Aujourd'hui Khadr, demain Tremblay

Sébastien C. Caron
2010-02-03 10:15:00
Le même jour, la Cour suprême du Canada, le plus haut tribunal du pays, concluait que notre gouvernement viole lui-même présentement et depuis plusieurs années les principes de justice fondamentale, les normes canadiennes les plus élémentaires et les droits constitutionnels d'Omar Khadr, ce jeune Canadien emprisonné à Guantánamo. Malgré les conclusions accablantes de la Cour suprême, notre gouvernement est allé jusqu'à se déclarer heureux de cette décision. En effet, notre ministre de la Justice (Rob Nicholson) a déclaré à ce sujet: «Le gouvernement est heureux que la Cour suprême ait reconnu la responsabilité constitutionnelle de l'exécutif de prendre les décisions concernant les affaires étrangères.»
Nous devons nous indigner de la position de notre gouvernement dans ce dossier et exiger que cette situation inacceptable prenne fin immédiatement.
Une autorisation
Bien sûr, Khadr est le fils d'un terroriste notoire et il ne suscite pas beaucoup de sympathie. [...] Il ne faudrait toutefois pas oublier ceci: si nous acceptons que notre gouvernement ignore la loi dans certains cas, nous nous engageons sur une pente très glissante et nous ne savons pas où cela va nous mener. [...] Nous vivons dans un État de droit. Notre démocratie repose sur ce principe de base selon lequel le droit doit primer, ce qui signifie que personne, surtout pas le gouvernement, ne peut se placer au-dessus des lois. [...]

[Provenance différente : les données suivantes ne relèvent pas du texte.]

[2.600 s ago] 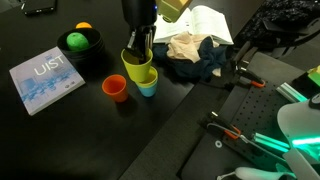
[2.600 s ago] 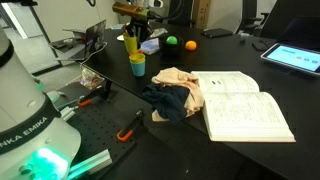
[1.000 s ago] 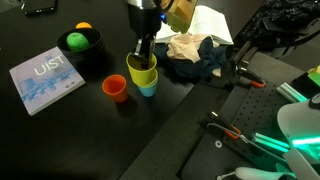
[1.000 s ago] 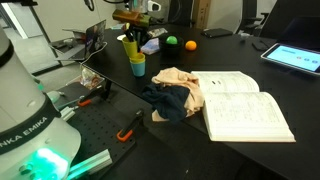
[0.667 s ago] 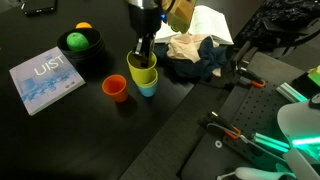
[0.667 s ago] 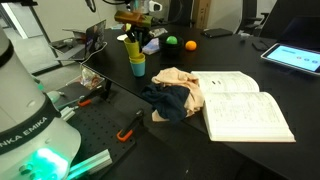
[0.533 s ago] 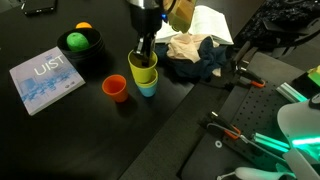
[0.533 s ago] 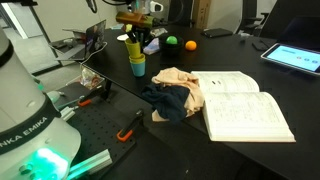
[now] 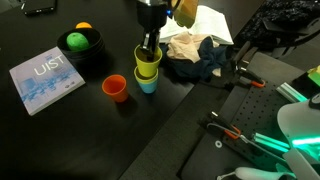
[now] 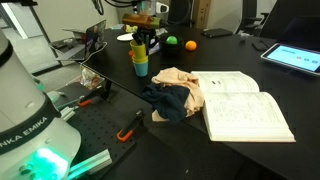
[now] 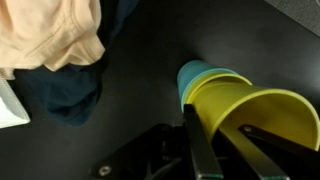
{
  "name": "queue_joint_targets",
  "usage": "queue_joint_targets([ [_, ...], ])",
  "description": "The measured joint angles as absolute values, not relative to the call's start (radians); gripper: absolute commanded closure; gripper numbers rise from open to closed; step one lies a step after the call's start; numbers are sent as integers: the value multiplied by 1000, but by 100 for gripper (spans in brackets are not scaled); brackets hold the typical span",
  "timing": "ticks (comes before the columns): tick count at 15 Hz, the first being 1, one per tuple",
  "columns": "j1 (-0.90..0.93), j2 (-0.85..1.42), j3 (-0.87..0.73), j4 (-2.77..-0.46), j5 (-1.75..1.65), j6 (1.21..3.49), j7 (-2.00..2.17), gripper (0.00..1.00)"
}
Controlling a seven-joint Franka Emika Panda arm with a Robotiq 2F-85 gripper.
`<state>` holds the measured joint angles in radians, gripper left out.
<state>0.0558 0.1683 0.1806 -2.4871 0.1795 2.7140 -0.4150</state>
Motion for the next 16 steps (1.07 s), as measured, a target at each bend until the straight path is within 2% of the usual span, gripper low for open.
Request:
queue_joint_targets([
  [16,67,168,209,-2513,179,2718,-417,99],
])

Malgré les apparences, ce n'est pas seulement de l'affaire Khadr qu'il est question ici. D'abord, nous ne pouvons pas tenir pour acquis que notre gouvernement va limiter ses abus de pouvoir au cas de Khadr. L'histoire a démontré que celui à qui l'on donne le pouvoir discrétionnaire de décider de ce qui est bien et de ce qui ne l'est pas, de ce que les citoyens peuvent ou ne peuvent pas faire, du moment où un homme doit entrer ou sortir de prison, finit immanquablement par être envoûté par ce pouvoir, par en abuser et par vouloir le conserver à tout prix.
Le prochain
N'allons pas croire qu'il y a une grande différence entre violer les droits d'un Khadr et ceux d'un Léveillé, d'un Dubé ou de n'importe quel autre Tremblay de la région. Les Québécois, comme les autres Canadiens «de souche», voguent sur la même pente glissante que les Canadiens d'origine étrangère. Nous avons un seul gouvernement. Ce dernier s'arroge aujourd'hui le pouvoir de violer les droits d'un dénommé Khadr. Si nous ne réagissons pas, demain, un autre d'entre nous sera victime des abus de pouvoir du gouvernement.

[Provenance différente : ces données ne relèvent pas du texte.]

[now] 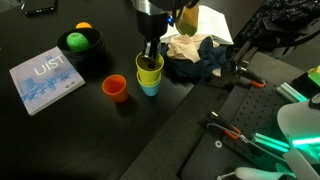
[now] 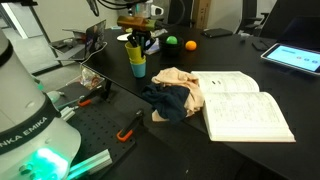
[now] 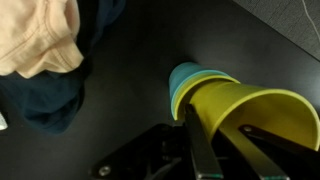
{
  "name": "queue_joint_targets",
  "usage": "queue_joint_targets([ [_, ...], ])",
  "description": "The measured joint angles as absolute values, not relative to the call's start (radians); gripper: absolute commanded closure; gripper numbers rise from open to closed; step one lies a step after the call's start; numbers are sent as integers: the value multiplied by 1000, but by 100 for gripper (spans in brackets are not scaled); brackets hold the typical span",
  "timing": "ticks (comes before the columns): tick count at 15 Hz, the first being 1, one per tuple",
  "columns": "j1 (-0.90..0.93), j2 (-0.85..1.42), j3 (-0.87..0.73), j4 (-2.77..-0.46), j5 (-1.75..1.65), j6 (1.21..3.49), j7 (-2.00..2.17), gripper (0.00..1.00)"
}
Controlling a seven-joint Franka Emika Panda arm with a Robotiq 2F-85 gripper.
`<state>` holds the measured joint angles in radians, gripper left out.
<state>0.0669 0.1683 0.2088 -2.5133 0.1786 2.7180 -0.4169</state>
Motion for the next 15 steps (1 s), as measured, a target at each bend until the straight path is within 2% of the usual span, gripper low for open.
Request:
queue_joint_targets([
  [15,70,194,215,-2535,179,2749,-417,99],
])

Quant à l'argument du ministre Nicholson selon lequel ce n'est pas aux tribunaux de prendre les décisions concernant les Affaires étrangères, ce n'est rien de moins qu'une insulte à l'intelligence du public. Tout le monde sait que ce n'est pas aux tribunaux de décider des politiques étrangères du pays, mais ça n'autorise pas par ailleurs notre gouvernement à continuer de violer les droits fondamentaux des Canadiens. Ce n'est pas non plus aux tribunaux de décider si une femme victime de violence conjugale souhaite divorcer ou non de son mari.. Cela n'autorise toutefois pas ce dernier à continuer de la violenter.
De la parole au geste
Notre gouvernement se dépeint comme un défenseur des droits et libertés et il continue d'intervenir sur la scène internationale comme s'il était toujours un leader en matière de protection des droits et libertés. En cette matière cependant, la valeur des dirigeants s'évalue par rapport aux gestes qu'ils font et non par rapport aux paroles qu'ils prononcent. Trop de gouvernements tyranniques et d'autres despotes des temps modernes font la promotion des droits et libertés devant les caméras tout en terrorisant sans remords des populations entières. Dans le cas de notre gouvernement, nous savons maintenant que derrière le discours officiel, on n'hésite pas à violer les principes de justice fondamentale et les droits et libertés.
Certains assument à tort que notre démocratie est inébranlable et éternelle. C'est une erreur. La démocratie est fragile et elle dépend de la volonté du peuple de la créer et de la maintenir par la suite. Nous ne devons pas accepter que notre gouvernement se place au-dessus de la loi. Aujourd'hui, c'est à nous d'exhorter notre propre gouvernement à «respecter ses obligations juridiques nationales et internationales».